Exercise brief:
The lines from the start of the data through the line with "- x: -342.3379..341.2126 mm" are to be returned verbatim; all later lines are to be omitted.

Data:
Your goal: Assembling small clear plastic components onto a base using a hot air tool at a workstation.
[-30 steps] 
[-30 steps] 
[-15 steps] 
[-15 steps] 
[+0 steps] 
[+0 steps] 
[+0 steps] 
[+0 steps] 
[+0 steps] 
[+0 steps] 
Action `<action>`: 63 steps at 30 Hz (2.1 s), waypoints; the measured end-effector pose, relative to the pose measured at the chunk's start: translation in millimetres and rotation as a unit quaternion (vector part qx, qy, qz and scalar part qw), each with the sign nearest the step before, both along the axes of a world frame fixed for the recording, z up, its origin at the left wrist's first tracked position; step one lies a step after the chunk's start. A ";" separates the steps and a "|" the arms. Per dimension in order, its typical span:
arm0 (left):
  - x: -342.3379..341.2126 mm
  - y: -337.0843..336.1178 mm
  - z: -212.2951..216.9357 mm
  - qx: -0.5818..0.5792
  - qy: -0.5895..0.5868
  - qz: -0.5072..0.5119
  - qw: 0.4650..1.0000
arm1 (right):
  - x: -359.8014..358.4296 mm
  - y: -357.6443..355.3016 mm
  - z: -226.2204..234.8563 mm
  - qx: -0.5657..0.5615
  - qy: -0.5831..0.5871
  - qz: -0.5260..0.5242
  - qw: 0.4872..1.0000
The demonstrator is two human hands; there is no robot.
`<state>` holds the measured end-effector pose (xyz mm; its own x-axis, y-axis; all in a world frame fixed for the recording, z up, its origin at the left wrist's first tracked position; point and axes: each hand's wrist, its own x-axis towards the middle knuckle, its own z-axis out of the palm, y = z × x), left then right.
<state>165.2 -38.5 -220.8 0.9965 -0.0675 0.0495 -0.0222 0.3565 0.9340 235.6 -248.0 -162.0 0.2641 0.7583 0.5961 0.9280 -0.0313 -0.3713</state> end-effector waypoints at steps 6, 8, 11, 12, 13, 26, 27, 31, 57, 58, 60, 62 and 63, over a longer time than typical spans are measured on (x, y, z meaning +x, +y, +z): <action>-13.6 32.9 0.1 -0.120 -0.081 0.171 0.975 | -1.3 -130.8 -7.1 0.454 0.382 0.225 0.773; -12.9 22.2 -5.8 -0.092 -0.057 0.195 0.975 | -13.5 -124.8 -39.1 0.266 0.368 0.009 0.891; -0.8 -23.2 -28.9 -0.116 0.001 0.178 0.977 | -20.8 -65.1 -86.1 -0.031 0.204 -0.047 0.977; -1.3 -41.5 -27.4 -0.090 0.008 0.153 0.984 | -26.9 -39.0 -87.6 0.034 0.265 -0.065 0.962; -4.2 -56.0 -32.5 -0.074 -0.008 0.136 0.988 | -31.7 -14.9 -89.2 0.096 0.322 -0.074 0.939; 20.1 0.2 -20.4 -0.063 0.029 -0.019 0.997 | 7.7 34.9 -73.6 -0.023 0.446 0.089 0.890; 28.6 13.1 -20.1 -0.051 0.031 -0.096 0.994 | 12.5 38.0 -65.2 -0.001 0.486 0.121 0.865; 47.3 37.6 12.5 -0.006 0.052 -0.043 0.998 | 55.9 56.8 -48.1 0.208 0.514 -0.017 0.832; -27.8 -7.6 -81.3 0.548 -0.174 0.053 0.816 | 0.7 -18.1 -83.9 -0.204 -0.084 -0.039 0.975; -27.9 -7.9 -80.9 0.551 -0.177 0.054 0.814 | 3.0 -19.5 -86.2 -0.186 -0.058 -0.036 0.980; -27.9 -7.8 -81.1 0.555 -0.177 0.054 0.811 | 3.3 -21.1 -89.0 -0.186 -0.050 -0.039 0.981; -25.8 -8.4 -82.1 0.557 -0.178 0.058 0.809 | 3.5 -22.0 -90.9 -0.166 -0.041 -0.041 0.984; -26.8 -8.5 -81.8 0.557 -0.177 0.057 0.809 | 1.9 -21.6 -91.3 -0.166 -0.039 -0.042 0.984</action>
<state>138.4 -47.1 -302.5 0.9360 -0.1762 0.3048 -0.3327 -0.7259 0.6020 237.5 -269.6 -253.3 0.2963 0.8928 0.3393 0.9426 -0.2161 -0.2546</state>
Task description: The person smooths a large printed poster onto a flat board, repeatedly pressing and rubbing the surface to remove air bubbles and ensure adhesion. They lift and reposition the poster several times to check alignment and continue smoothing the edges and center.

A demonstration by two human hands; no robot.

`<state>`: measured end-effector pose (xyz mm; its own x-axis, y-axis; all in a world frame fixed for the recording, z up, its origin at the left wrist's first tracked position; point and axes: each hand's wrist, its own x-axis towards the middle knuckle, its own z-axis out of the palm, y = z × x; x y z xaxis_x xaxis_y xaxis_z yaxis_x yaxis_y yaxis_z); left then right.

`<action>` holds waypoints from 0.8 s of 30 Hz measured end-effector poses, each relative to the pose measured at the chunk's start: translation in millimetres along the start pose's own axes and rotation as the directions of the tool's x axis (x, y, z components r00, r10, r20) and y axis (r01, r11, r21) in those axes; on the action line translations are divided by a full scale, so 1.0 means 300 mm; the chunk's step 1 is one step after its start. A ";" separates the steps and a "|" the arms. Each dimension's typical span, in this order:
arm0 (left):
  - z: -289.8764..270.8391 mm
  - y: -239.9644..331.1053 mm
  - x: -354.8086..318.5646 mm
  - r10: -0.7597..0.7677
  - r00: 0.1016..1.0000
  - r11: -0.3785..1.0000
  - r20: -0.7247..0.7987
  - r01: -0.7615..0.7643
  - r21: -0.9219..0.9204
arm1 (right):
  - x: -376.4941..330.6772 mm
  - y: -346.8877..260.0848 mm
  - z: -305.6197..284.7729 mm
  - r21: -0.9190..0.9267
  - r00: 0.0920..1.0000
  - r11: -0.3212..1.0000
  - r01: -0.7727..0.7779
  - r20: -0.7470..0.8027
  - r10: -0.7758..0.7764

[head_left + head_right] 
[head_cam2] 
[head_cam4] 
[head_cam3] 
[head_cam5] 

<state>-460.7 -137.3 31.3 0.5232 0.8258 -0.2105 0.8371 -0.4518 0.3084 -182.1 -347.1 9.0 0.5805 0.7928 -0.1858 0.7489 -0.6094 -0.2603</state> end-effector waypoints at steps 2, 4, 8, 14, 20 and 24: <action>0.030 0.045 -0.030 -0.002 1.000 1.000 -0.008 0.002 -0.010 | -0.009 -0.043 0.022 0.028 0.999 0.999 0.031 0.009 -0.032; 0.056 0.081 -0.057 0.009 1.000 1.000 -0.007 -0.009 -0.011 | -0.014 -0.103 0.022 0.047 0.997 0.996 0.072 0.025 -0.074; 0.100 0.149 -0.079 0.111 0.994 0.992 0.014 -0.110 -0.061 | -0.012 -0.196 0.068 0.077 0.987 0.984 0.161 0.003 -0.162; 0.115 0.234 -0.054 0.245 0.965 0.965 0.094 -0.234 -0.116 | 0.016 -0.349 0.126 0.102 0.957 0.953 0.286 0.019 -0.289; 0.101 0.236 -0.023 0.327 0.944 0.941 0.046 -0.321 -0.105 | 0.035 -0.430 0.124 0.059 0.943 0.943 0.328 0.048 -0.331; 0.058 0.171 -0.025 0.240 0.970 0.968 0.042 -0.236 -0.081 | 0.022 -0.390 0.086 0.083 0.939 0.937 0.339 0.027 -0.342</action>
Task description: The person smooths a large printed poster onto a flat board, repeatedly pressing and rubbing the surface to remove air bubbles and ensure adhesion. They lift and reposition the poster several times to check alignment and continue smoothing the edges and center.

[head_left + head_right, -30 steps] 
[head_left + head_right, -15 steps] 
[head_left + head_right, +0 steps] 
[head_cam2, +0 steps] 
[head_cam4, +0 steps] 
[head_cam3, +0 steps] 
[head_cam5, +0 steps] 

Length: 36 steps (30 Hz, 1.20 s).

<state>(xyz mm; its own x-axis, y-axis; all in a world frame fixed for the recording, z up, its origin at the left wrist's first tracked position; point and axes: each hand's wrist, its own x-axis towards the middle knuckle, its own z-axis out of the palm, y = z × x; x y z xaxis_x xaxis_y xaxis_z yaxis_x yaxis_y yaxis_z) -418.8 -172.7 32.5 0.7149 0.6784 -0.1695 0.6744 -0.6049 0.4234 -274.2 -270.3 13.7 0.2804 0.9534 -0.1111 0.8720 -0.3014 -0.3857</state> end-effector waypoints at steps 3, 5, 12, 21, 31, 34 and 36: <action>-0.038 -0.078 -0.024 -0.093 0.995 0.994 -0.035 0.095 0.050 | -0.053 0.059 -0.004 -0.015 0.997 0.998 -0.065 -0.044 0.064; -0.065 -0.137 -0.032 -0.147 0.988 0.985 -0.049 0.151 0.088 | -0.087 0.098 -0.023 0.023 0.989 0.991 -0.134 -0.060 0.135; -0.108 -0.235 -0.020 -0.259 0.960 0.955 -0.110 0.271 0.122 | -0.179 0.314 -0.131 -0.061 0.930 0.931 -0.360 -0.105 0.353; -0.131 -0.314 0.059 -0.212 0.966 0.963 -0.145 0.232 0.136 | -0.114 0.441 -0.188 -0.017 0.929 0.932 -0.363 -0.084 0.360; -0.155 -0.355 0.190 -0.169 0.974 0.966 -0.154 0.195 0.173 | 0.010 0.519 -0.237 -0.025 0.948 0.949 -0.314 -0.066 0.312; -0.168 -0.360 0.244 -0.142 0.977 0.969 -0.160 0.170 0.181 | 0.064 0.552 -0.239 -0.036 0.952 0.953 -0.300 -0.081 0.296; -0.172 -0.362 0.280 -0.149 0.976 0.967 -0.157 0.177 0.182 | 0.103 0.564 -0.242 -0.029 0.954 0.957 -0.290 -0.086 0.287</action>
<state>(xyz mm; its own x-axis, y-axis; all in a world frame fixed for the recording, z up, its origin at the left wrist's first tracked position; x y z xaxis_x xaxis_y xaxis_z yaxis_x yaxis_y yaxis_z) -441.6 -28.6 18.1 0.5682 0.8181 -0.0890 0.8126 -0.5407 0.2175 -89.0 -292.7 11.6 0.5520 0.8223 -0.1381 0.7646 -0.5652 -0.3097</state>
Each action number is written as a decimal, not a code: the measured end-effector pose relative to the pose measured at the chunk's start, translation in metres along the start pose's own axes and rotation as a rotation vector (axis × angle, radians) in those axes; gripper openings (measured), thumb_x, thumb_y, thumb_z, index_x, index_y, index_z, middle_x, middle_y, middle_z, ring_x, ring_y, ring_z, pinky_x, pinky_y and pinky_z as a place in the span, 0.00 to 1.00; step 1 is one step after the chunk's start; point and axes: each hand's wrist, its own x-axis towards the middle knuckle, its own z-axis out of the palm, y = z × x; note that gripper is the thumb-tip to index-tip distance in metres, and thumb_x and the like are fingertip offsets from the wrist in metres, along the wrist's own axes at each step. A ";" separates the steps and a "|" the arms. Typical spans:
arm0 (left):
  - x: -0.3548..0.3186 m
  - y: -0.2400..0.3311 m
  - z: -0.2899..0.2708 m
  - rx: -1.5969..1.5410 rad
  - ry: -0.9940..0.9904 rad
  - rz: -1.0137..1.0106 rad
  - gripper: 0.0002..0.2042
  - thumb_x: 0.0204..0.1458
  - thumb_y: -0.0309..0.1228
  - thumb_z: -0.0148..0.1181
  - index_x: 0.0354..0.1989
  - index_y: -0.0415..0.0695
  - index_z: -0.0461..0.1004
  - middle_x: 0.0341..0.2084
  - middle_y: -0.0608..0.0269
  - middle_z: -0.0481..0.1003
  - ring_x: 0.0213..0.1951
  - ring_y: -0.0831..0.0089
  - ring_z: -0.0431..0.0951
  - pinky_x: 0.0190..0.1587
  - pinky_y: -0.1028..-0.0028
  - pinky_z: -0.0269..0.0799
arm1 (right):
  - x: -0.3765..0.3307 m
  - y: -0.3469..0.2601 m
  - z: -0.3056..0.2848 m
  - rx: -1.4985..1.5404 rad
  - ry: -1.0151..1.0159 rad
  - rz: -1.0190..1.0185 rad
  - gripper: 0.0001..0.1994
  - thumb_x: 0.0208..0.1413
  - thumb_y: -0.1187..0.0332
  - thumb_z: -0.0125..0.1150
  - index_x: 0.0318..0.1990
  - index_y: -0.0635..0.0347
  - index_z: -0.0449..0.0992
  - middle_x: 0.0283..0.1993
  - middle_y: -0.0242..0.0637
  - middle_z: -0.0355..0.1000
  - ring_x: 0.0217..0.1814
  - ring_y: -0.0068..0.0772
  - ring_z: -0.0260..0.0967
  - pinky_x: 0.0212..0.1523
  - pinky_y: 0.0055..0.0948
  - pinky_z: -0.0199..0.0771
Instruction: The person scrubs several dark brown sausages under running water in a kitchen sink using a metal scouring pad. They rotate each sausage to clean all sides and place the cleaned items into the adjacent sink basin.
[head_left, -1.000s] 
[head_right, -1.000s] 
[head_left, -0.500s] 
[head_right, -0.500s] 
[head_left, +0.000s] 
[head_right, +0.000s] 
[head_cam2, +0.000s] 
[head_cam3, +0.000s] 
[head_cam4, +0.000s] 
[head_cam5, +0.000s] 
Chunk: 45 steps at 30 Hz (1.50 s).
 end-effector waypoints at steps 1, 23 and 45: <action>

Exercise result:
Your goal: Assembling small clear plastic components onto a base using a hot air tool at a workstation.
[-30 steps] 
[-30 steps] 
[-15 steps] 
[-15 steps] 
[+0 steps] 
[+0 steps] 
[+0 steps] 
[+0 steps] 
[+0 steps] 
[+0 steps] 
Action `<action>`: 63 steps at 30 Hz (2.1 s), waypoints; the measured end-effector pose, relative to the pose measured at the chunk's start: translation in millimetres and rotation as a unit quaternion (vector part qx, qy, qz and scalar part qw), each with the sign nearest the step before, both along the axes of a world frame fixed for the recording, z up, its origin at the left wrist's first tracked position; step one lies a step after the chunk's start. A ";" separates the steps and a "|" the arms. Per dimension in order, its typical span:
arm0 (left):
  - x: -342.3379..341.2126 mm

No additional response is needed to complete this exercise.